Le billet aller-retour Rabat-Séville coûte le prix d’un dîner raisonnable, avec un ou deux extras. C’est plus rapide et moins cher que le Boraq pour aller de Casablanca à Tanger. Vous imaginez?
C’est le miracle du low cost, dont je n’ai jamais compris le business plan. Je suis bête. Je compte encore avec les doigts de la main, comme nos grand-mères. Alors je réfléchis en me fiant à ce que les Américains appellent le «common sens». Voyons, si la compagnie low cost n’a pas fermé ses portes, c’est qu’elle gagne de l’argent. Bien sûr, elle fait des économies, n’offre aucun service. Et peut-être bien qu’elle paie mal ses employés. Et qu’elle reçoit des subventions publiques.
D’accord. Mais l’équation de base reste la même: gagner de l’argent en pratiquant des prix cassés, qui défient toute concurrence. Même ces petits prix dégagent une marge de bénéfice. C’est extraordinaire. Parce que cela signifie que la marge des compagnies «non low cost» est énorme. Indécente. Horrible.

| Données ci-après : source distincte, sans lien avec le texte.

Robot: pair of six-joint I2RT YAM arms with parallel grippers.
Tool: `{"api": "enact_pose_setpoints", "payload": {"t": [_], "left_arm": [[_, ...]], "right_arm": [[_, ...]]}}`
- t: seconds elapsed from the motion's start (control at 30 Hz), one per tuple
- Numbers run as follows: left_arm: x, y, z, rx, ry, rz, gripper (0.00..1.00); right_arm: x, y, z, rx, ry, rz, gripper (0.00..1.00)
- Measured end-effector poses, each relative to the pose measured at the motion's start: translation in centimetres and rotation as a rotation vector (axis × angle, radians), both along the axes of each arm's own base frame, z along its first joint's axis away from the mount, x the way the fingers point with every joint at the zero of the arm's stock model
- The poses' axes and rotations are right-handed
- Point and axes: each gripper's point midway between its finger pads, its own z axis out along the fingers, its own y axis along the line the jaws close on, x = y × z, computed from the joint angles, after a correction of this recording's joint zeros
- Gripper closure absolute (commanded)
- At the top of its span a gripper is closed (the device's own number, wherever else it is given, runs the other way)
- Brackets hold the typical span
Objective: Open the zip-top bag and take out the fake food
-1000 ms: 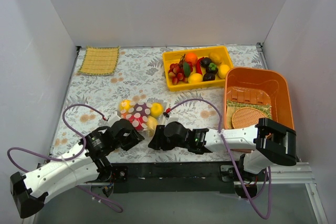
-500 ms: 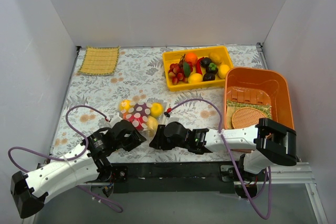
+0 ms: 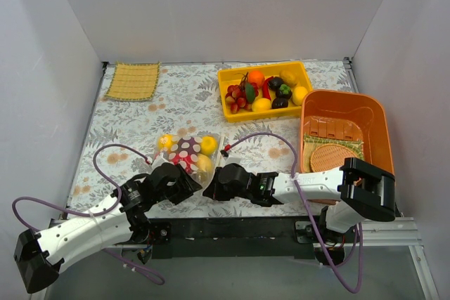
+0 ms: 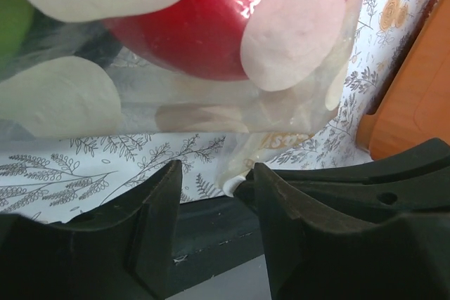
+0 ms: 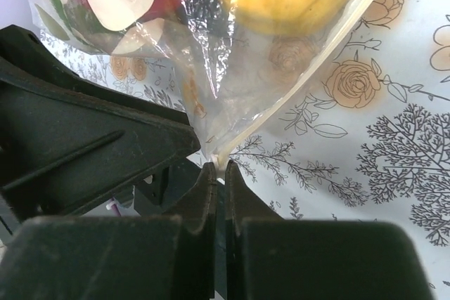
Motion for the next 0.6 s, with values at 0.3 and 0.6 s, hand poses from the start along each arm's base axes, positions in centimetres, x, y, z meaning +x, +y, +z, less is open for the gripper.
{"api": "enact_pose_setpoints", "payload": {"t": [0.3, 0.6], "left_arm": [[0.5, -1.2, -0.6, -0.059, -0.026, -0.016, 0.54], [1.3, -2.6, -1.3, -0.098, -0.049, -0.024, 0.60]], "right_arm": [[0.0, -1.4, -0.3, -0.013, 0.001, -0.020, 0.99], [0.1, -2.6, -0.3, -0.025, -0.002, -0.052, 0.99]]}}
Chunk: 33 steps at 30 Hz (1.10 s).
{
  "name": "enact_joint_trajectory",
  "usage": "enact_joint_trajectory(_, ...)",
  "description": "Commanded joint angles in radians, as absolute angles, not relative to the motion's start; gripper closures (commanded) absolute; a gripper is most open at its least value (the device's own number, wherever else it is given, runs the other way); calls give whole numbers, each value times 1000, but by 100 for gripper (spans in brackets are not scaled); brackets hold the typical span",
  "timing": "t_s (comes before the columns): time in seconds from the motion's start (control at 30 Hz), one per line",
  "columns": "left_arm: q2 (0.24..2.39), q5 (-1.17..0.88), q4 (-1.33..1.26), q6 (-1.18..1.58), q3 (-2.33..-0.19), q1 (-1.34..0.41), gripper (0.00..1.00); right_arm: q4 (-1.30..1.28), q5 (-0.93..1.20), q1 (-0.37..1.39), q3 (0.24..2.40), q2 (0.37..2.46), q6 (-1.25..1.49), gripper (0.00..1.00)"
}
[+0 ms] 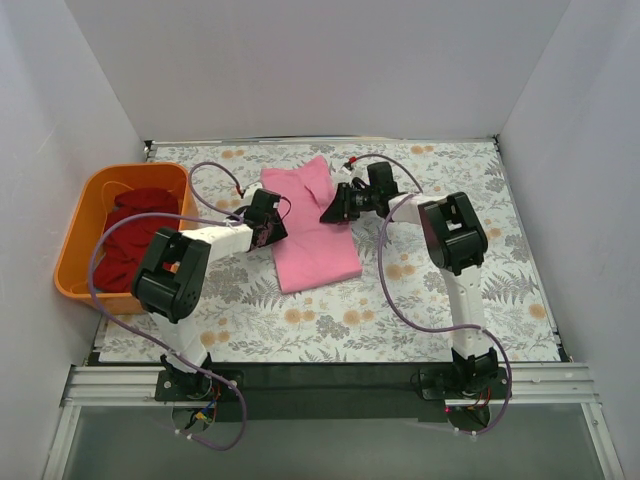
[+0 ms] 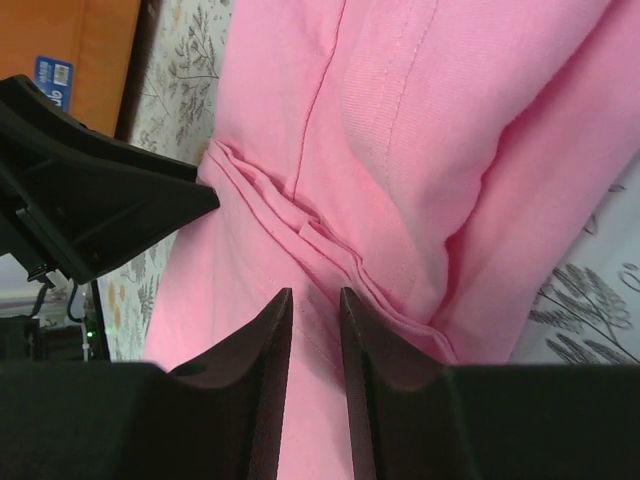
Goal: Fold and stack the t-shirts
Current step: Fold the tshirt
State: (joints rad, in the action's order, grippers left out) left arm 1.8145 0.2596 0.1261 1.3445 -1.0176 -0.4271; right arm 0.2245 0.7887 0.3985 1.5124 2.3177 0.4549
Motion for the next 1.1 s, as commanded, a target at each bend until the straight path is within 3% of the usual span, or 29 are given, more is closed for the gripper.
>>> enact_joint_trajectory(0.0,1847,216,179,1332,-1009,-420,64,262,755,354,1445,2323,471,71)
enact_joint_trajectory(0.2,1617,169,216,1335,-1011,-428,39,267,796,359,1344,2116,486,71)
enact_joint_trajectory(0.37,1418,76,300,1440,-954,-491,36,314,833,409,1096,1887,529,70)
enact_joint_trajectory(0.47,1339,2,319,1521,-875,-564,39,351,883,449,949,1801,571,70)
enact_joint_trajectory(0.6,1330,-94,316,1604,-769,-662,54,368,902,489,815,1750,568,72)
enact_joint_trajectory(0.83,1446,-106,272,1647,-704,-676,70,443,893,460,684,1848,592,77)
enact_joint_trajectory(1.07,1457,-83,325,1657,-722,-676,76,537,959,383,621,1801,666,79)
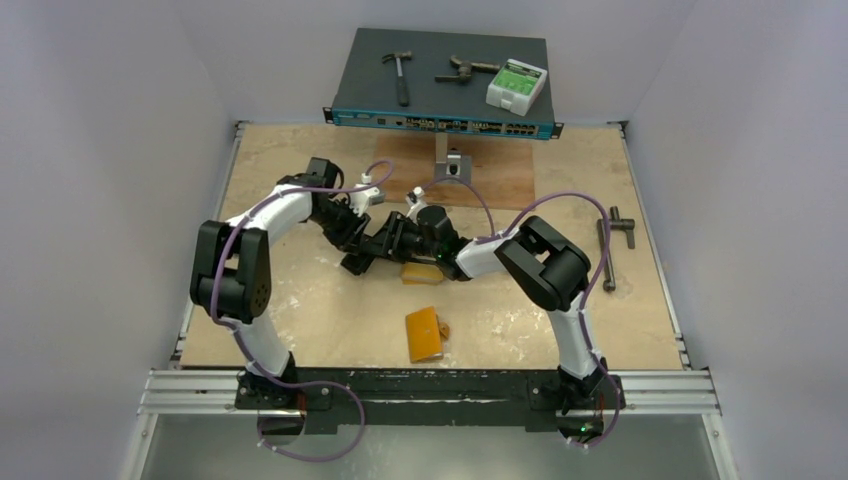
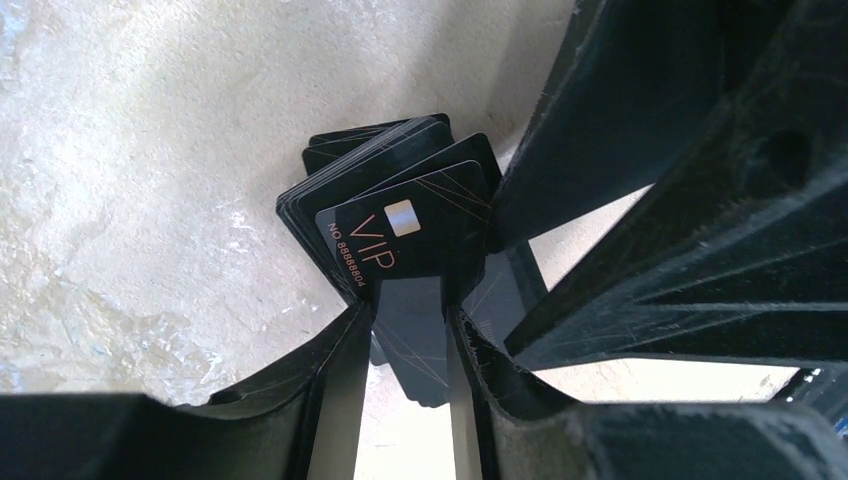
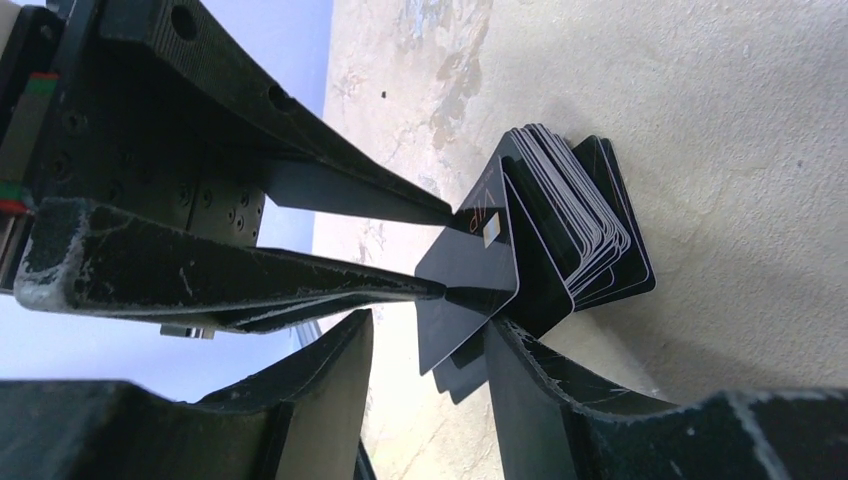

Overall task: Put the credit cards into the card holder
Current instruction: Pick up the credit card from the center of the board.

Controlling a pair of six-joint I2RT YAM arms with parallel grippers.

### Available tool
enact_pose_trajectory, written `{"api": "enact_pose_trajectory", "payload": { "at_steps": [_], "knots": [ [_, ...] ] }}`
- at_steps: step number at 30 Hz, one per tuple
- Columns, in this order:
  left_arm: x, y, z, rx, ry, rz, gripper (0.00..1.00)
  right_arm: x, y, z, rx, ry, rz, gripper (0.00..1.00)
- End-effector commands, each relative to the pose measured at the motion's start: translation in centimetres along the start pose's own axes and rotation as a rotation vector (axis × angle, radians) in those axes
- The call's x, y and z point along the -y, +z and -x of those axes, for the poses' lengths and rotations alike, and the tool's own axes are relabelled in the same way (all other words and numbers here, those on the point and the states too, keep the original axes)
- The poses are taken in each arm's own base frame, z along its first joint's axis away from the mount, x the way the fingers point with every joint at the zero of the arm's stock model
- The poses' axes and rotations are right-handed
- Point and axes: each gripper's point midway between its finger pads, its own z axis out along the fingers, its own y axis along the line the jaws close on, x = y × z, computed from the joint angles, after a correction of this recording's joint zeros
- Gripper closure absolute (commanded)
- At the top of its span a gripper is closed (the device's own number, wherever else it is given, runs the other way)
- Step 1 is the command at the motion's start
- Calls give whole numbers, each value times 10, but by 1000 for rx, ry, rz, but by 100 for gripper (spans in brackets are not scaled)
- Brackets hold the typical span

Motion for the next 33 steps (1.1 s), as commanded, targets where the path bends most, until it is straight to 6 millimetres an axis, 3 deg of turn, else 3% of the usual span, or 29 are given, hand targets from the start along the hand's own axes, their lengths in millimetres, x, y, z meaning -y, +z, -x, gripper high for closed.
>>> {"api": "enact_pose_trajectory", "payload": {
  "at_steps": [1,5,12,19,29,33],
  "knots": [
    [27,-1,3,31,-30,-97,68,3,6,8,50,34,-10,56],
    [34,1,2,40,-47,-128,68,0,10,8,49,59,11,60],
    [42,-4,2,60,-37,-150,68,1,11,6,40,67,16,77],
    [55,-26,11,84,-27,-169,66,-12,10,11,46,42,46,100],
    [76,-67,25,125,-30,-181,55,-40,0,16,22,-10,95,100],
    [89,-89,27,150,32,-196,53,-69,-28,29,15,-93,113,100]
  ]
}}
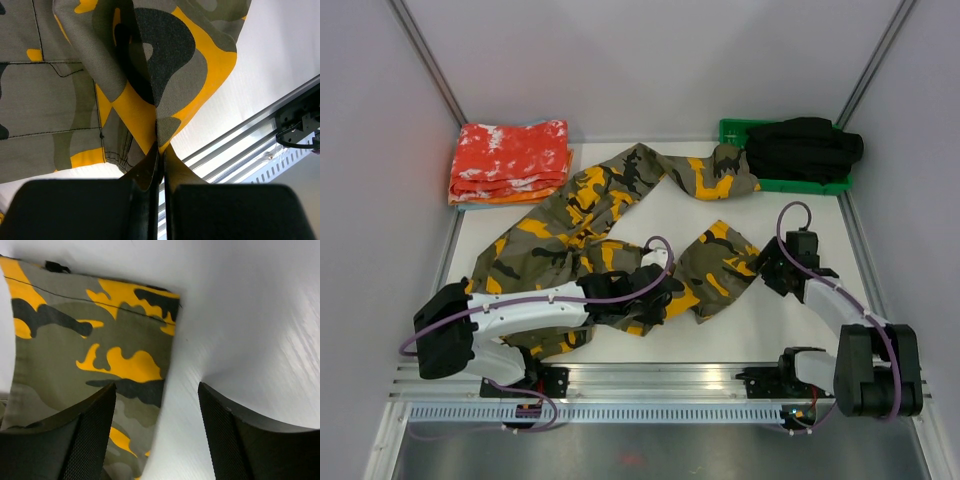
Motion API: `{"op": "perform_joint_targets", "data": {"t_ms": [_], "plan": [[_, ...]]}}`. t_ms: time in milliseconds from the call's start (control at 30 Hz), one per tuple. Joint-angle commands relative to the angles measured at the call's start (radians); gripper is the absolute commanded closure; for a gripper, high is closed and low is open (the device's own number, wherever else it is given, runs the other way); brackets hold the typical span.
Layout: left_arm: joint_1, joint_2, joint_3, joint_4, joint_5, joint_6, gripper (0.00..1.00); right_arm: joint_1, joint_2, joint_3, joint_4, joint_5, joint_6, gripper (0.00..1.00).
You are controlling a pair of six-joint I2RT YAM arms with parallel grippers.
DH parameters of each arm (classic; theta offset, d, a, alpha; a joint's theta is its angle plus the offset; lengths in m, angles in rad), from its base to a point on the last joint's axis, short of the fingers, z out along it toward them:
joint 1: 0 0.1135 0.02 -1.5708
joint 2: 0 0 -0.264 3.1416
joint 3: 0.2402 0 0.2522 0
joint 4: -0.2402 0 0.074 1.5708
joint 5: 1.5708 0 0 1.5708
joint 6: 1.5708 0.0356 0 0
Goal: Fold and stack the trousers
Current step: Flatten the trousers out
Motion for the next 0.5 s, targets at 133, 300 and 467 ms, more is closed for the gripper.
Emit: {"op": "perform_joint_targets", "data": {"t_ms": [133,300,467], "plan": [[0.009,-0.002,-0.013,0.008,0.003,-0.004,0.98,-0.001,0.157,-0.021,0.117,-0.040,0.043,0.32],[0.009,-0.005,-0.011,0.005,-0.009,-0.001,0.98,0.007,0.282,-0.010,0.178,-0.097,0.055,0.49],[0.017,-0.010,-0.005,0.005,-0.017,0.018,0.98,0.007,0.280,0.014,0.175,-0.085,0.046,0.93]]}}
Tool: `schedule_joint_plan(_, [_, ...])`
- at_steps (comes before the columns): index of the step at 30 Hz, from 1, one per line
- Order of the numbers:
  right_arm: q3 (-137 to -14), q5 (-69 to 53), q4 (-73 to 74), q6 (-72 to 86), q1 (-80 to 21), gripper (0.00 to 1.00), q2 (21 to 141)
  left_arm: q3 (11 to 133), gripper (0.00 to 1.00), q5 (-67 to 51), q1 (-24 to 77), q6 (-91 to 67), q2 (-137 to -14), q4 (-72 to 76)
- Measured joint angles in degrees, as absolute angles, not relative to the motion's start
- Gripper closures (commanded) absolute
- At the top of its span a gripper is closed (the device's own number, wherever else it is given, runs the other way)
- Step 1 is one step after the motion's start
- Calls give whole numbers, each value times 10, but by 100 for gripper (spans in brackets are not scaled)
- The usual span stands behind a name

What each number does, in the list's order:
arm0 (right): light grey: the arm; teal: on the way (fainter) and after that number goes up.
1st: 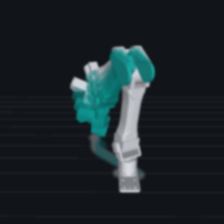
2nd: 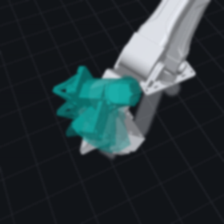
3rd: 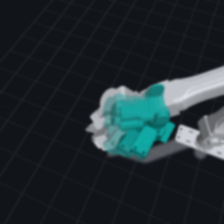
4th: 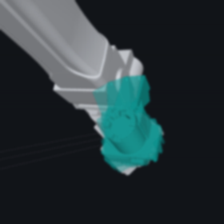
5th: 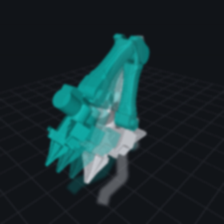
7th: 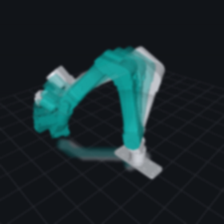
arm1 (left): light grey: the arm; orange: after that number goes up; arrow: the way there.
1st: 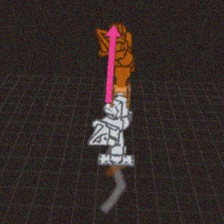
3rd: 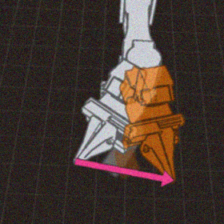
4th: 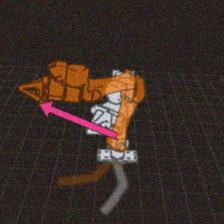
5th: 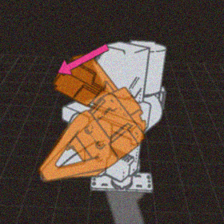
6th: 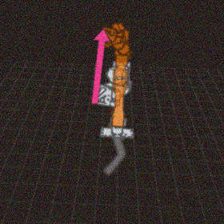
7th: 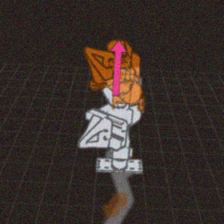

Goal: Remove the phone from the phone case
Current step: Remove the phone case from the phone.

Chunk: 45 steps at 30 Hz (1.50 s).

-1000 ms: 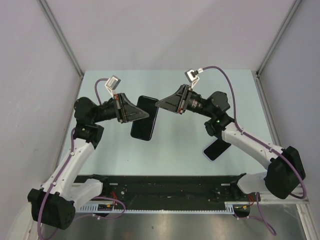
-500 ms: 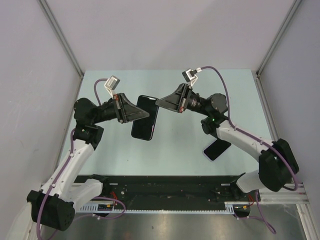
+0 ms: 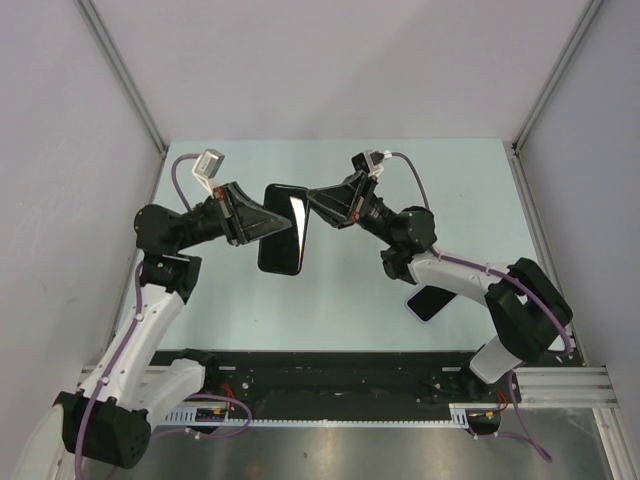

Le low cost reprend un peu le principe du médicament. Même combat, même délire. Vous avez le produit A qui coûte tant, et vous avez le produit générique, qui porte un nom commercial différent, mais renferme la même molécule et le même principe actif, qui coûte jusqu’à dix fois moins cher. Bien sûr, me diriez-vous, les laboratoires ont besoin d’amortir le coût de la recherche et l’exclusivité de la licence d’exploitation ou du brevet d’invention.
D’accord, encore une fois. Mais le différentiel reste affreux. Et la marge insoutenable.
Comme vous avez dû le constater: je choisis mes adjectifs. Il s’agit d’être juste. Alors vive le low cost. Vive l’absence de service et de classe business. Vive l’absence du fameux petit rideau qui sépare habituellement les VIP des autres, et qui vous donne envie de militer chez Annahj Addimocrati pour crier tous les jours: vive le peuple, à bas la ségrégation sociale!
Le low cost vous envoie vers des destinations étranges, comme Bologne et ses arcades à l’infini. Il vous envoie vers des aéroports de campagne, comme celui de Beauvais où on s’attend à croiser une vache à lait en quittant le tarmac. C’est étrange, mais bourré de charme.
J’allais oublier l’essentiel: le low cost vous apprend à voyager sans bagage ou presque. Vous êtes dans une logique de survie, comme Noé au moment du déluge: vous emmenez une paire de chaussettes et de vêtements «intelligents», c’est-à-dire pliables à l’infini et qui ne prennent aucune place. Pas de superflu ni d’excédent, rien ne dépasse. Vous retrouvez votre dimension d’homme simple, qui consomme peu, mais utile. Un homme léger comme l’air, et donc libre de ses mouvements.
Alors, que veut le peuple? Que le low cost puisse l’emmener en Afrique, mon seigneur. Il n’y a aucune raison qu’un voyage à Tombouctou coûte 20 fois plus cher qu’à Séville. Et ne me dites pas que c’est une autre histoire!